Oui, on a tous nos raisons d’être fatigués, elles sont toutes légitimes, je m’empresse de le préciser. Comment être heureux dans cet océan de malheur, comme dirait l’autre. Dans cet océan de stress, de maladies, de catastrophes climatiques, de capitalisme qui accélère sa course, de COP 128 qui ne sert qu’à faire de jolies photos de nos dirigeants, de groupuscules nazis qui s’arment pour la guerre civile, ou le grand remplacement je sais plus, cet océan de gens fatigués qui sont à deux doigts de tout lâcher. Voire qui lâchent. Oui ça lâche un peu partout, je le vois bien, cette société est en déliquescence, en délitement, elle s’atomise, elle implose, elle s’écroule sur elle-même. Y aura-t-il des cadeaux de Noël en vente dans nos magasins ? Angoisse… Des militaires vont-ils protéger les consommateurs des antivax qui s’invitent un peu partout ? Vais-je passer les deux cents contrôles pour accéder au marché de Noël de la place Massena ? Vais-je éclater en sanglots dans le tramway ? Ou rester sous ma couette comme Michel Blanc dans son film « Grosse fatigue » ? Ah non, ça non, un mec ça pleure pas et ça reste pas au lit, ça se bat. Et les filles ça geint pas, ça lutte au quotidien. Se battre, lutter, encore, sans bout du tunnel, ça fatigue hein.
J’ai mal au dos, mon café est froid, ma chaussette est trouée, elle m’en veut cette putain de chaussette, c’est personnel c’est sûr. Mon téléphone est déchargé, c’est contre moi.
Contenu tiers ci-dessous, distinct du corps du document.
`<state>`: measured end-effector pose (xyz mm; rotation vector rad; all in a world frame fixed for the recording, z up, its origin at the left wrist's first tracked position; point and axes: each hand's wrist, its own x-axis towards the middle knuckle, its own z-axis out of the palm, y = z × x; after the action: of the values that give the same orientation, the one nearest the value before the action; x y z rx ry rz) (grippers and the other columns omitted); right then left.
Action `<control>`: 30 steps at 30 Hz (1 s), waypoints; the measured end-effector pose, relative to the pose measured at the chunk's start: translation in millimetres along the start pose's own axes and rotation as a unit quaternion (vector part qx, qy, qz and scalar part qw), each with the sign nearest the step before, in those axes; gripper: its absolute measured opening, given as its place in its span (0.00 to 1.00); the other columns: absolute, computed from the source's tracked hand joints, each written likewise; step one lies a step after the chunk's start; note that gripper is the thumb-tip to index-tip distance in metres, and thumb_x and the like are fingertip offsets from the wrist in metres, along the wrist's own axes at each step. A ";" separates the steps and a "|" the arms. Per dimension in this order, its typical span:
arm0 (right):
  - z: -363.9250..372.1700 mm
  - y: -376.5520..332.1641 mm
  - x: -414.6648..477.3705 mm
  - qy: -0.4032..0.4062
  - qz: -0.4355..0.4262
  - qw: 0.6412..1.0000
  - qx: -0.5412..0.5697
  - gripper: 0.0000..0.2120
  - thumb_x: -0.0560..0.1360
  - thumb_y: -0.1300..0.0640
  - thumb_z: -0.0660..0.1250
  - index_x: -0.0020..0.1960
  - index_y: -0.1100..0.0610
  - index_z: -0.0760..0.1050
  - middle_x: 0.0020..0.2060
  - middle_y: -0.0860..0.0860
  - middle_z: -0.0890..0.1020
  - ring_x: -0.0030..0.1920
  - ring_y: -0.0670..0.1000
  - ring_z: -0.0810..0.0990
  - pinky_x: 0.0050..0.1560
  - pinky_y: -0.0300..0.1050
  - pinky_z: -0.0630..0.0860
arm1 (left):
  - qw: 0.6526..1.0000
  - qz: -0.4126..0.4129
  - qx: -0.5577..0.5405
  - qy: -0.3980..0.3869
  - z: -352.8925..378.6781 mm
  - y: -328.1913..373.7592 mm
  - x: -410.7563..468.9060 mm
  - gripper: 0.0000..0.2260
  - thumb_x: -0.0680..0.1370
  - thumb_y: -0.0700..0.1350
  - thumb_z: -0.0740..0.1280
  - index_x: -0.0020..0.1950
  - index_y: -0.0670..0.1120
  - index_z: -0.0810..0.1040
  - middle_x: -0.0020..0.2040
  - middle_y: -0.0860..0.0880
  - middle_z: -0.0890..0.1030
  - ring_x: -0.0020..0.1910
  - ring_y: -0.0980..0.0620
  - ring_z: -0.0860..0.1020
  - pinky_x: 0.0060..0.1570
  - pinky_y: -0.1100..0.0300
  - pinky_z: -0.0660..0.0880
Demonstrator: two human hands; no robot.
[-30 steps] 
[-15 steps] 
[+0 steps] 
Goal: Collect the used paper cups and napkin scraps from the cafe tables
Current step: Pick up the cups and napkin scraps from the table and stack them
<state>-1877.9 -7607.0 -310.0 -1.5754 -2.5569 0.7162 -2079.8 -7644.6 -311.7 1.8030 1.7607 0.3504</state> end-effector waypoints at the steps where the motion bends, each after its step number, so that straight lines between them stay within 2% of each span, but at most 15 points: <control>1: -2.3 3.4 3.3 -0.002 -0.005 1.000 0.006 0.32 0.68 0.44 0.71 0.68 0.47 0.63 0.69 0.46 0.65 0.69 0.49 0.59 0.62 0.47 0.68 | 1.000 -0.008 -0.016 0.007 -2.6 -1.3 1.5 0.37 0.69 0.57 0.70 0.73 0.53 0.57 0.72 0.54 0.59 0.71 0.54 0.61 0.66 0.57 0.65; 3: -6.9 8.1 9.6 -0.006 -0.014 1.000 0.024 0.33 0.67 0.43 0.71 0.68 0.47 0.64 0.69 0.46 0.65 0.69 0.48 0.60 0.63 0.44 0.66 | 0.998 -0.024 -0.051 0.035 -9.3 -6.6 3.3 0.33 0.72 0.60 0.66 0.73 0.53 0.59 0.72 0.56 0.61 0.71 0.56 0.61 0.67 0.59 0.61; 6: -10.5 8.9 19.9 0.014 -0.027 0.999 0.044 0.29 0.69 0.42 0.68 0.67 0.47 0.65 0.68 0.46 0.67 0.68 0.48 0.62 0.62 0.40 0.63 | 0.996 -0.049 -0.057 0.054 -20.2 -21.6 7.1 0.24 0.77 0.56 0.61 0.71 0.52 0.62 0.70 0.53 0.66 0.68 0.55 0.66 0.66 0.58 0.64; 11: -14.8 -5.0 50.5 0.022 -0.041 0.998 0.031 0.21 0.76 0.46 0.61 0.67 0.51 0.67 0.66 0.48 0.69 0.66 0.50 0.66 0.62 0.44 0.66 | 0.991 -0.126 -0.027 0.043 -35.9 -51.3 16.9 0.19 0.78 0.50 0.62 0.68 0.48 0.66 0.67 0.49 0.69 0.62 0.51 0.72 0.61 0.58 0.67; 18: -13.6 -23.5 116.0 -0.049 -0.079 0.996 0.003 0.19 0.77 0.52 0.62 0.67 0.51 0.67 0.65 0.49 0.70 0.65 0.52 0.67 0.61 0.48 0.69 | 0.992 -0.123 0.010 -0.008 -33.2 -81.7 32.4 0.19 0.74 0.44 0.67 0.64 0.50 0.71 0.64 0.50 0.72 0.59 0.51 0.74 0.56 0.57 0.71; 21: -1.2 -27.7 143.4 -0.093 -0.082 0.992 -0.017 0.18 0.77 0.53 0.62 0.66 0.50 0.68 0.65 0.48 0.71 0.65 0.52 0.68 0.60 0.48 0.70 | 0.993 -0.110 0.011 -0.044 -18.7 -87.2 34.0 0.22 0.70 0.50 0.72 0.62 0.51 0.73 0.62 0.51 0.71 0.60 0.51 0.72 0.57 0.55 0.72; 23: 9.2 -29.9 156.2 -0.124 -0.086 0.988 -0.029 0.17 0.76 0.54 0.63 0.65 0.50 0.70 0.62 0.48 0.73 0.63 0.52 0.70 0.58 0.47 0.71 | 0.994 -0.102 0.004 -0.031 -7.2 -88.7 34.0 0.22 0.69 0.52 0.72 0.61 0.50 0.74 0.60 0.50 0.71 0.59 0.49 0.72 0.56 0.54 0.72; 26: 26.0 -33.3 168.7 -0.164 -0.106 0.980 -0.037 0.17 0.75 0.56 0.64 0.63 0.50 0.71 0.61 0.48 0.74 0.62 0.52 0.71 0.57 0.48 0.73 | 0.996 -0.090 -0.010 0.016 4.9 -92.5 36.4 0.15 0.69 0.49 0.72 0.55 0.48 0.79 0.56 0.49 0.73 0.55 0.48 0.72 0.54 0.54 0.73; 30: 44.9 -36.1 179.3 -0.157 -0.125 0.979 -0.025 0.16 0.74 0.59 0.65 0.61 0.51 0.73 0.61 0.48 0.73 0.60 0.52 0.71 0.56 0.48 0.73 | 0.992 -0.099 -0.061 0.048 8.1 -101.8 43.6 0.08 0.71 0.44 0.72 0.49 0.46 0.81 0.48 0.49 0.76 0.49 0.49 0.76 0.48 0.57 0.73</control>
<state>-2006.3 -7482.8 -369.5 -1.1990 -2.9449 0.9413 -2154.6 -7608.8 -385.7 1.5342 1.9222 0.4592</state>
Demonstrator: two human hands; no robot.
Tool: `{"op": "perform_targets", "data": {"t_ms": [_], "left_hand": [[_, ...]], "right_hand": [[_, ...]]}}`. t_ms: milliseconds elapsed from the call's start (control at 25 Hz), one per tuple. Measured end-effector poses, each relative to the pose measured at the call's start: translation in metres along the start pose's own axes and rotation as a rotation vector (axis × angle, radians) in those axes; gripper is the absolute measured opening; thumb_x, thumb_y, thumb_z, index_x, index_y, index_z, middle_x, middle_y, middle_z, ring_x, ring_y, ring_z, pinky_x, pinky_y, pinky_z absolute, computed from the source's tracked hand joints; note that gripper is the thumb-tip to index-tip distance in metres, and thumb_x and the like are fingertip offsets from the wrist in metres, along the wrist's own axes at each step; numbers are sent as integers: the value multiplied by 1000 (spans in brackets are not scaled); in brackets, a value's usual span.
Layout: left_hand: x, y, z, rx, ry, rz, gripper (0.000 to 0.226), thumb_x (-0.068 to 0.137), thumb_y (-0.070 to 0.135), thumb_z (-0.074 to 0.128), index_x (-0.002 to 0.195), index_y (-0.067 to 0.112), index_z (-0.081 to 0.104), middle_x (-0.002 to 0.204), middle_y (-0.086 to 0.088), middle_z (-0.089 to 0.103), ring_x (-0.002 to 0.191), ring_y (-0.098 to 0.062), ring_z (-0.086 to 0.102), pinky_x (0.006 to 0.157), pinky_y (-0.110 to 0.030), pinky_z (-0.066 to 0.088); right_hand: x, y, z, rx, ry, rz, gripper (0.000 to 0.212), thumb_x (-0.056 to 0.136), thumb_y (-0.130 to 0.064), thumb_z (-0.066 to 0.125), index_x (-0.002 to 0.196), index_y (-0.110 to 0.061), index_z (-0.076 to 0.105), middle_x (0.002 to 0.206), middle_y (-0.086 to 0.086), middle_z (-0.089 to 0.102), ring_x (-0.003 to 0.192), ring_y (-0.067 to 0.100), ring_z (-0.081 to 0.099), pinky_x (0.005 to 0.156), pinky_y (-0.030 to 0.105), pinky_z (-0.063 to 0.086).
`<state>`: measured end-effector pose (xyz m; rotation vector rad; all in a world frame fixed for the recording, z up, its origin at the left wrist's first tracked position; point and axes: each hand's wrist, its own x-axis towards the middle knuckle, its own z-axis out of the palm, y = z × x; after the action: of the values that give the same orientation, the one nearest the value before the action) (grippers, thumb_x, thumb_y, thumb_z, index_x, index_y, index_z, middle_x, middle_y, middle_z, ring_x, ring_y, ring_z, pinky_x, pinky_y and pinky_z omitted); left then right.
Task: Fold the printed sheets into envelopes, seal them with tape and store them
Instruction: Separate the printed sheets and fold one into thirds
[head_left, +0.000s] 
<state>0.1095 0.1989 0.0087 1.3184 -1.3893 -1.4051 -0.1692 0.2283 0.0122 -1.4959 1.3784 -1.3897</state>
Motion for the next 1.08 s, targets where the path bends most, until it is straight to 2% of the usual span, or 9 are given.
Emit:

Le chat vient de faire tomber mon reste de café, il m’en veut lui aussi, ça va quoi, il n’a pas fini de tester la gravité ? Valls me traite d’antisémite, Pécresse dit que je ne suis pas français puisque je n’aime pas le foie gras, tiens une folle sur Facebook m’agresse, un fou gueule derrière son volant, à vélo je manque de me faire renverser parce que ce débile d’Estrosi n’a pas prévu de piste cyclable, mais il couvre les flics municipaux qui se paient un double salaire ; et mon député chrétien Ciotti dit que… non là c’est trop, marre de me sentir pointé du doigt par cet enculé d’extrême-droite, oui c’est un bel enculé celui-là. Un procès ? M’en bati, gros enculé. Qu’est-ce qu’il y a comme enculés quand même, ils les recrutent à la télé ? Enculés qui nous font des leçons par-dessus le marché. Et ma mère qui défend Hanouna, un autre enculé, maman enfin ! Ah, elle dit qu’elle lui a écrit pour se plaindre de lui. Bizarre, ma mère ne se plaint jamais, ni mon père d’ailleurs, ça doit vraiment les fatiguer.
Mon chat me regarde, il semble tout désolé. Oh c’est pas grave va, le café est déjà épongé. Le chien gratte la porte, ah oui tiens, il fait beau dehors, le soleil se lève et les couleurs sont rosées. Ben les voilà les étourneaux que je guettais, ils se rassemblent probablement pour nidifier. Guéant est en prison me dit la voisine, haha génial, au suivant ! Elle ajoute que d’après Météo France on va avoir du soleil pendant dix jours ! Elle était en Italie hier et m’a ramené des bières, cool, elle me file le Nice-Matin d’hier, éclats de rire tellement la Une est inepte, comme d’habitude, non pire que d’habitude. Pfff avec eux c’est toujours pire que la veille. Coup de fil : Covid au boulot, restez chez vous. J’ai l’impression que je souris sous masque. Envie de danser, ah non c’est interdit, c’est vrai. Puis-je dodeliner ? On va dire que oui. Ma misanthropie commence à s’évanouir. Et je vais vous dire : vous avez bien raison de vous dire fatigués, clamez-le, soyons tous des boulets bruyants. Maintenant il va falloir trouver un moyen constructif de faire entendre notre fatigue, dans la rue et dans l’isoloir, dans le regroupement, dans nos associations. Parce qu’il me semble quand même qu’on est moins fatigués à plusieurs.